In the comments on my last post, STxAR left a comment about his sister and brother-in-law taking on too much tree. They apparently survived the event uninjured. How do you get to be good at something? You can take lessons, read about it, work with someone who already can do it, but in the end it is practicing that brings competence. It might be driving, shooting, martial arts, swimming, algebra, sex, or a million other things. You start out a beginner and you gain experience by making mistakes. Hopefully you survive those mistakes, but it is not always so.


When my son was in college, he took a class on outdoor experience and he shared part of it with me. The instructor spoke about the adventure/chaos continuum and how it changes over time. I'll use canoeing as an example. You're 12 and at Scout Camp for the second time. You can swim and have signed up for canoeing. The instructor takes you out on the lake every day. You learn the strokes, learn to capsize and right a canoe, learn some basic safety rules.

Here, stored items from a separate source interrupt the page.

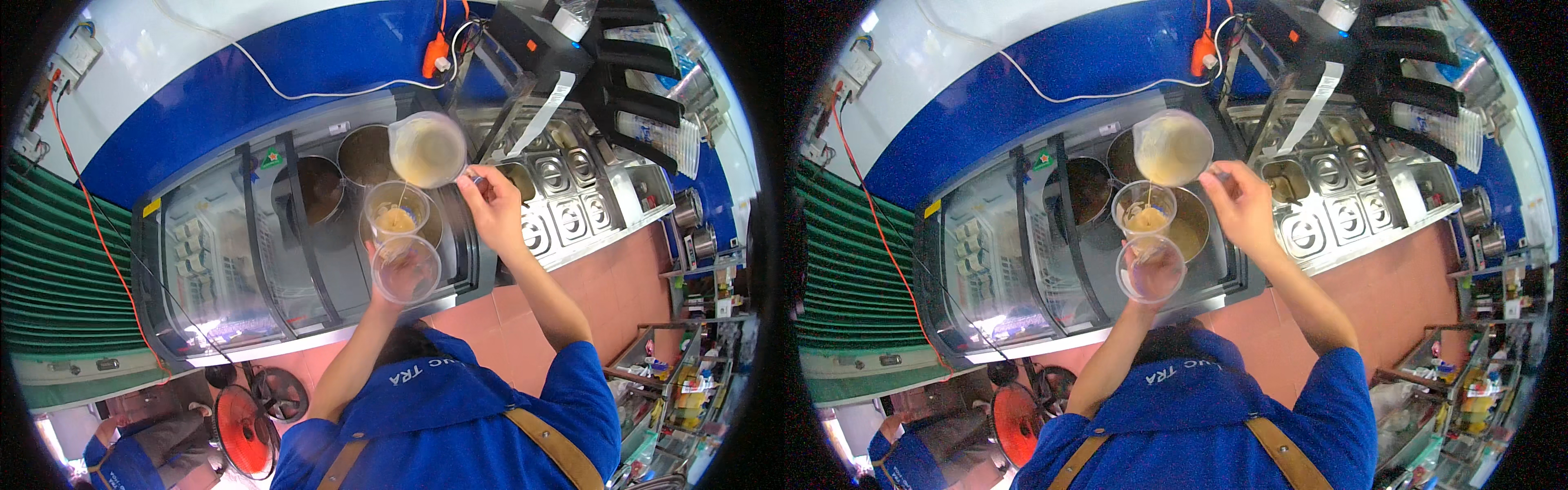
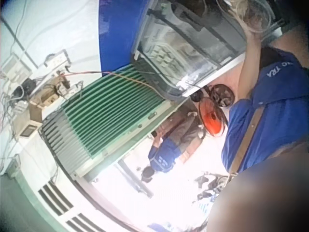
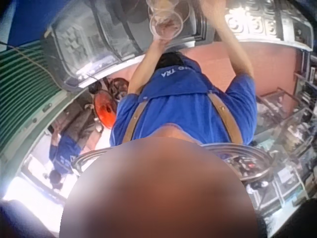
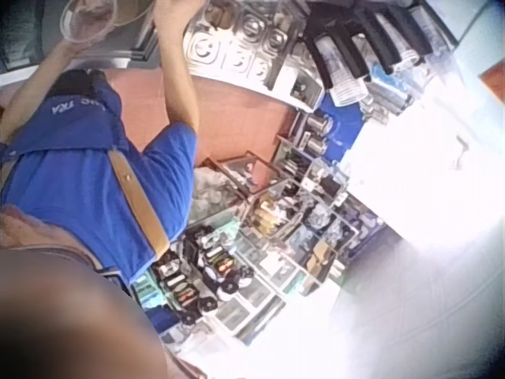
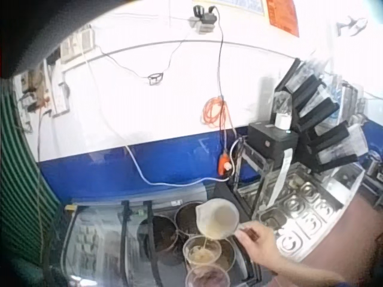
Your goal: The person prepares two dessert-style beverages in a small shop. They pour a pink liquid into a cup, add a yellow liquid, ice, and a white creamy topping, then garnish with red fruit pieces. The finished cup is bagged and handed to a customer. The person then begins a second cup with a yellow liquid and black jelly-like topping.
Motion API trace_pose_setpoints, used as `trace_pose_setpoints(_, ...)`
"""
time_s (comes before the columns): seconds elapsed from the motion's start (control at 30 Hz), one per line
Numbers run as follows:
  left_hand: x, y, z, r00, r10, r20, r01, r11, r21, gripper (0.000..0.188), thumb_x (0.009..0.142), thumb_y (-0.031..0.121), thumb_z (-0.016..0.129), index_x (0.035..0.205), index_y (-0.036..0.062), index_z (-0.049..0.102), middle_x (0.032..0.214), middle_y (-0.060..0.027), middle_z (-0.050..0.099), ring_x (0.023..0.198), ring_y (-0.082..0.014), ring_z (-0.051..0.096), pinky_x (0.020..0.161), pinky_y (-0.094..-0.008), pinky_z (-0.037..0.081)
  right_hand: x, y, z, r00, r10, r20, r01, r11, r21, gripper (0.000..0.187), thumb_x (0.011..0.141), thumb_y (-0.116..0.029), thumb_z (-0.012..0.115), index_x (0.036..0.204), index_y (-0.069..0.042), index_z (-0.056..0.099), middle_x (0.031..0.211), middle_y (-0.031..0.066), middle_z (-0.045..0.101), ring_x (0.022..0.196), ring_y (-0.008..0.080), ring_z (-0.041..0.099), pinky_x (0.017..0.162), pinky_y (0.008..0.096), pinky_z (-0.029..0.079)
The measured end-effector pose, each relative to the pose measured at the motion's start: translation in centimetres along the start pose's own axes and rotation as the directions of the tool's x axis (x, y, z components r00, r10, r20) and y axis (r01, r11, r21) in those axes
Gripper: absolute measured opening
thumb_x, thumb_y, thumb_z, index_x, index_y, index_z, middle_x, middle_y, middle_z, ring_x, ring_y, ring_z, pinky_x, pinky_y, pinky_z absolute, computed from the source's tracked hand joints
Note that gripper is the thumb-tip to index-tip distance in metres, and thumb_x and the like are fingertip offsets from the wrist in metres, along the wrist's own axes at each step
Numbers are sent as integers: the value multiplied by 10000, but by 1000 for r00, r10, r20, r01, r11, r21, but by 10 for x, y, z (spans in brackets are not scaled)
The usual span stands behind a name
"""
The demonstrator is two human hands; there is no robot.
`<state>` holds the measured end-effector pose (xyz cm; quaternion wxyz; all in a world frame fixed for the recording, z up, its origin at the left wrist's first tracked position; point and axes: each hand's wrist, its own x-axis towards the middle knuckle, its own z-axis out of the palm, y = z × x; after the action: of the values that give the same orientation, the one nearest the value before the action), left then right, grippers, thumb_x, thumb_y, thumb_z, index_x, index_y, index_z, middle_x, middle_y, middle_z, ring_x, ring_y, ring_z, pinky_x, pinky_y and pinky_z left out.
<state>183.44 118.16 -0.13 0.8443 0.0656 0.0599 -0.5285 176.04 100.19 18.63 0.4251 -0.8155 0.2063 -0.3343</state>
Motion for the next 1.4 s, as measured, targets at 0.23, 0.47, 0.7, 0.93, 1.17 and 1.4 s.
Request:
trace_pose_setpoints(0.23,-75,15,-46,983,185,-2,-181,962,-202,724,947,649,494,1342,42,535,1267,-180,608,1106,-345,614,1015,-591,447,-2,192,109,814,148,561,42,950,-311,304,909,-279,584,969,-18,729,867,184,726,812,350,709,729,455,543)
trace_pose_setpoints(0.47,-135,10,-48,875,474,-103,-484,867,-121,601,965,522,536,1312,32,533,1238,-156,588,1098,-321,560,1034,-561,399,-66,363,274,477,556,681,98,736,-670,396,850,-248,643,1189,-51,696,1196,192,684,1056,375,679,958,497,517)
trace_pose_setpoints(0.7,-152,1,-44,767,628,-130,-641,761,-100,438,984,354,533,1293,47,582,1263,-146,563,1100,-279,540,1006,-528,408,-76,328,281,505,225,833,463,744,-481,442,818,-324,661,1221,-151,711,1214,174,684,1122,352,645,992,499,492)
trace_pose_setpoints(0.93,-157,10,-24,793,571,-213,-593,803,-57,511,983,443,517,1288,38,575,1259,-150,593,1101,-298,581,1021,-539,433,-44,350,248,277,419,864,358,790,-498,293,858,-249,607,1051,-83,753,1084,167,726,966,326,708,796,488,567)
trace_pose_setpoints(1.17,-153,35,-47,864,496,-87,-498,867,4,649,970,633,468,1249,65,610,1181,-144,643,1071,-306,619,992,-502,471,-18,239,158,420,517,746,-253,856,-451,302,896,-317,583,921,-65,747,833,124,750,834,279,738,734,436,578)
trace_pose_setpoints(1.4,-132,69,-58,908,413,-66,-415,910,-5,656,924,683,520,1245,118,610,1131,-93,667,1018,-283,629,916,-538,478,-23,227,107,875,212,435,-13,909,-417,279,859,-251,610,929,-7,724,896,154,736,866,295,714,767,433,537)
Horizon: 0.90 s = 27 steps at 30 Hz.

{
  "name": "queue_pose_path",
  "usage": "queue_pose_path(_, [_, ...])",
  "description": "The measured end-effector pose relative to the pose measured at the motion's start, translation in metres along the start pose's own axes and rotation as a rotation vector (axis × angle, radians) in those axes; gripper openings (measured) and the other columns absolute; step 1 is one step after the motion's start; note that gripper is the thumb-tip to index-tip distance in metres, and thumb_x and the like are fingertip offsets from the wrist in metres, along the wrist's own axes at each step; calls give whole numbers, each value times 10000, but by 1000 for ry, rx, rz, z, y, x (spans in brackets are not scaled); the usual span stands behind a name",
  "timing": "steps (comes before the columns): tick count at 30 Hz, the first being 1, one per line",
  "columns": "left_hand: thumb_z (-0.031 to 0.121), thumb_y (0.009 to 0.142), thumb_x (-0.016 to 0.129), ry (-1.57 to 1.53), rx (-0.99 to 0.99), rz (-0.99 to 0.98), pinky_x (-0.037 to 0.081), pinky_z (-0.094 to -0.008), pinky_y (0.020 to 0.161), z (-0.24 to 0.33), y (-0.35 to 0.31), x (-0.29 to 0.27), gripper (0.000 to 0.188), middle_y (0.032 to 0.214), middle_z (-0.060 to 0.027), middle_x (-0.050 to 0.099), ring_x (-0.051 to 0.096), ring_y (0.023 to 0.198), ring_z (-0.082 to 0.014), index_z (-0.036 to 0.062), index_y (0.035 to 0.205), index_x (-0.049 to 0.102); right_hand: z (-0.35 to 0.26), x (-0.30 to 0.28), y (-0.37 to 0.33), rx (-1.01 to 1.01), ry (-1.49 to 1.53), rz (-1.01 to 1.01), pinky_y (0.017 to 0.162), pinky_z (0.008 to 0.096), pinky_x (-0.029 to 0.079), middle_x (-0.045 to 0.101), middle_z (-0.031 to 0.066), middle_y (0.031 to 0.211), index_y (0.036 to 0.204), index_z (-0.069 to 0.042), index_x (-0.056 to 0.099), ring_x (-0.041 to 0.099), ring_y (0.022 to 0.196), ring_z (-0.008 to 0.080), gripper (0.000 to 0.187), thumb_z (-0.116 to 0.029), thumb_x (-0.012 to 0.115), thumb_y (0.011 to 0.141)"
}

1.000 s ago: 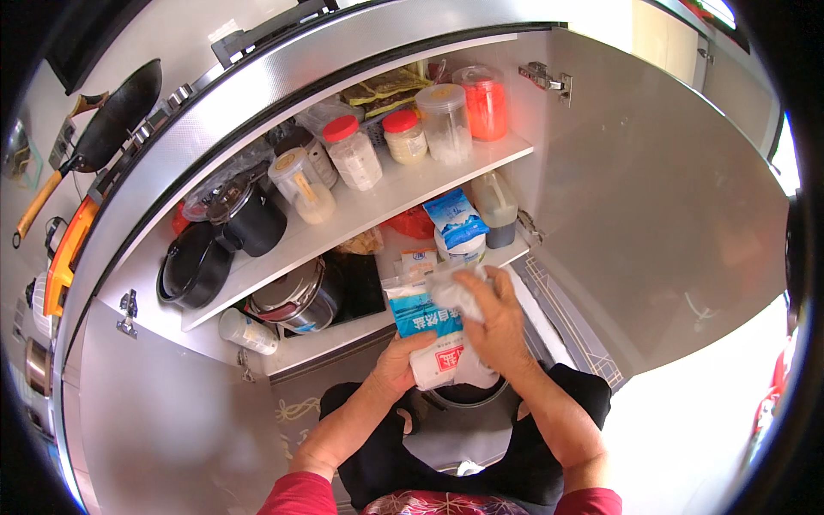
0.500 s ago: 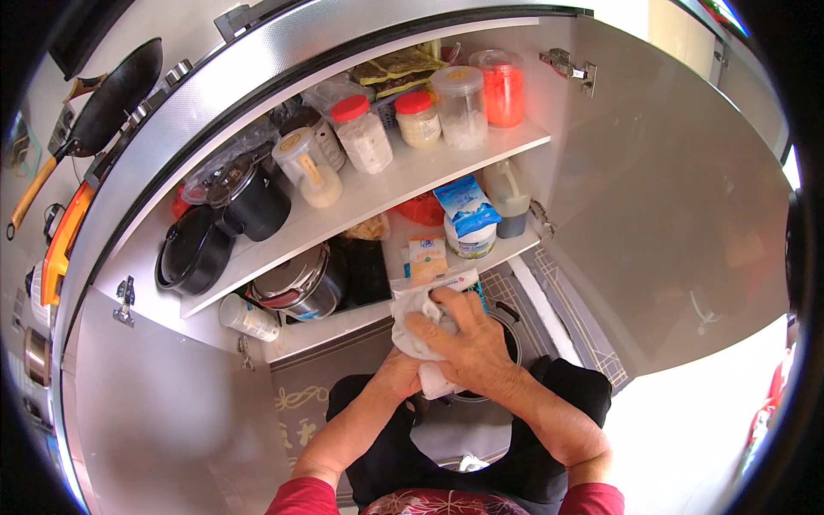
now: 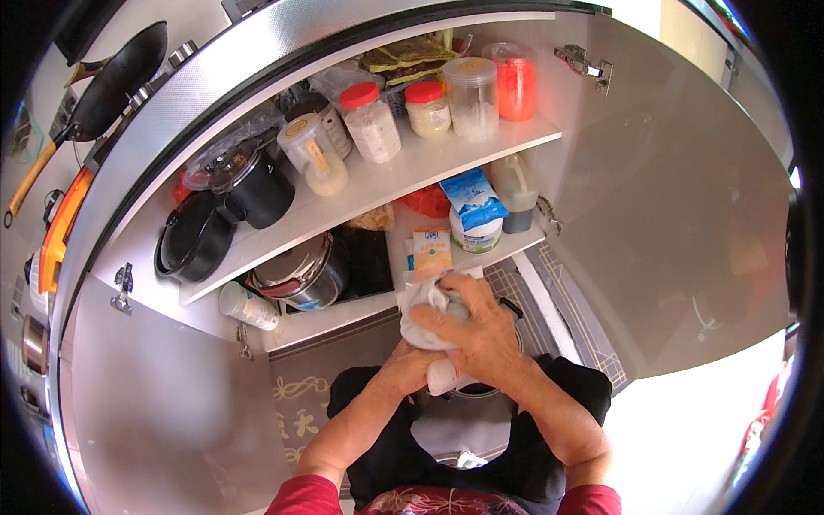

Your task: The person wipes the exterior of several packaged food items with a white cloth while they are inside an open kitchen cabinet. After cleaning the packages, the person closes the cabinet doors and wipes the exterior surface of the cabinet doors.

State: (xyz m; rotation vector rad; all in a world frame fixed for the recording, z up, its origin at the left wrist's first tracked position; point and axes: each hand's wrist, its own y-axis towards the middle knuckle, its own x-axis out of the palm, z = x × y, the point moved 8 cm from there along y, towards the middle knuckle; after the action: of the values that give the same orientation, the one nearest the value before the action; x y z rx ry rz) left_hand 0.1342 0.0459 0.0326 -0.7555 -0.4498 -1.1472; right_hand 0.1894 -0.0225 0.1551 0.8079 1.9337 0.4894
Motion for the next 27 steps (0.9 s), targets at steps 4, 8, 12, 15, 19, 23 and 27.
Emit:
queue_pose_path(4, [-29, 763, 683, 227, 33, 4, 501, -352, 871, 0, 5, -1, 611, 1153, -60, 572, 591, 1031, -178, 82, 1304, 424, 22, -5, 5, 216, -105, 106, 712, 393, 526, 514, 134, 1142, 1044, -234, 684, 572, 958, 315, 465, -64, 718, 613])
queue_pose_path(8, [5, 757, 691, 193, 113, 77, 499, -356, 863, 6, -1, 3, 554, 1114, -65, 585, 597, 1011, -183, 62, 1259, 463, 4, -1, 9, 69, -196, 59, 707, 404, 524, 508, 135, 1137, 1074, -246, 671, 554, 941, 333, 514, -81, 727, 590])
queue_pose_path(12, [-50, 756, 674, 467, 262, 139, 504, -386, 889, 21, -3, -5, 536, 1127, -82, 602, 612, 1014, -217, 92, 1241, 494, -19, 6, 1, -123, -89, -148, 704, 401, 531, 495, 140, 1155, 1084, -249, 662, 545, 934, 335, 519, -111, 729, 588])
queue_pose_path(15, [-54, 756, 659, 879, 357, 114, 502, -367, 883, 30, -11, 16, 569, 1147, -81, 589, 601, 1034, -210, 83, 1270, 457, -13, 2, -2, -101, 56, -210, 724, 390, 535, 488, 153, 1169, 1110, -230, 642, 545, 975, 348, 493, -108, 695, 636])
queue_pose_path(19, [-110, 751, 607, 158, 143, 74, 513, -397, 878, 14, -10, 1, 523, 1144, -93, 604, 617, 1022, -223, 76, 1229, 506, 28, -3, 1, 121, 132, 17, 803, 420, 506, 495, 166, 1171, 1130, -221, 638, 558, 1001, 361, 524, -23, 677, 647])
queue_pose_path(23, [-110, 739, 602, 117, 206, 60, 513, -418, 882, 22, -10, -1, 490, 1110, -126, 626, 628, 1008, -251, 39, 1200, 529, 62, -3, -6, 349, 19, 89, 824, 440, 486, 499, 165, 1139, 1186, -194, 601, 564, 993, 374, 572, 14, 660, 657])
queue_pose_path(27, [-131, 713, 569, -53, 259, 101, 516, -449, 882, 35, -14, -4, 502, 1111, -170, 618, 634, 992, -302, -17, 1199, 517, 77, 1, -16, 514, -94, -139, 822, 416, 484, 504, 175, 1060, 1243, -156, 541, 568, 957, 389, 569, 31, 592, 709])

Years go by. You perfect your strokes, can use a J stroke to travel in a straight line, have done some river trips, learned to read the flow of a stream. You get more adventurous. Other experienced canoeists invite you to take on white water canoeing and you learn more skills. At each stage, it is an adventure. The thing that changes is your level of competence and experience. As it goes up, the previous experience that was interesting and adventurous is no longer enough, you want something more. What started out as a very safe, supervised activity on a lake is now a kevlar canoe, a helmet, and a high speed descent through a rock garden with no room for error. At each stage, the amount of adventure felt about the same to you. What has actually changed is the margin between adventure and chaos. Yes, your skills are much better, but the situations you put yourself in no longer allow for mistakes. Now if you miss a line between the rocks, you capsize and are swept under into the rocks and pinned.

You can see this in rock climbing, hang gliding, wing suit BASE jumping, and so on. This is not a reason not to do things. It is knowledge to apply to what you are attempting as you assess the risks. Sometimes you just decide to portage around a stretch of rapids.

A tree I might cut on the edge of an open field is also a tree I would hire a bonded professional for if it was near a building. A tree that is solid and healthy is different than one that is rotten most of the way through. I cut one tree for a friend last year in return for the wood. It was 20 feet from a trailer, but I had an open line, it was leaning slightly and the crown was weighted nicely in the direction I wanted to go. I refused to attempt another tree that was also nearby. Told him to hire a pro with a bucket truck.

5 comments:

waepnedmann said...

Pain is a wonderful,teacher.

Comrade Misfit said...

So is stupidity.

I worked with a logging crew in the northeast one winter. You want to talk "cold"; skidding logs through the woods with an open-cab tractor. Gained a lot of respect for a chainsaw and those who can wield one with skill. But those loggers all knew other guys who had been maimed or killed in the woods.

Old NFO said...

Adrenaline rushes drive some people... Others, well they 'think' they know what they're doing... At least he didn't drop it across the living room!

DoninSacto said...

The woman in the video is awesome. She didn't say "he took out half the house", she said WE took out half the house. Don't lay blame on someone else if you are involved in the decision to something.

David aka True Blue Sam said...

My bucket truck guy is in my phone. I have him come and do a job around the house about once a year. It's cheaper than calling a carpenter to fix things that I might break.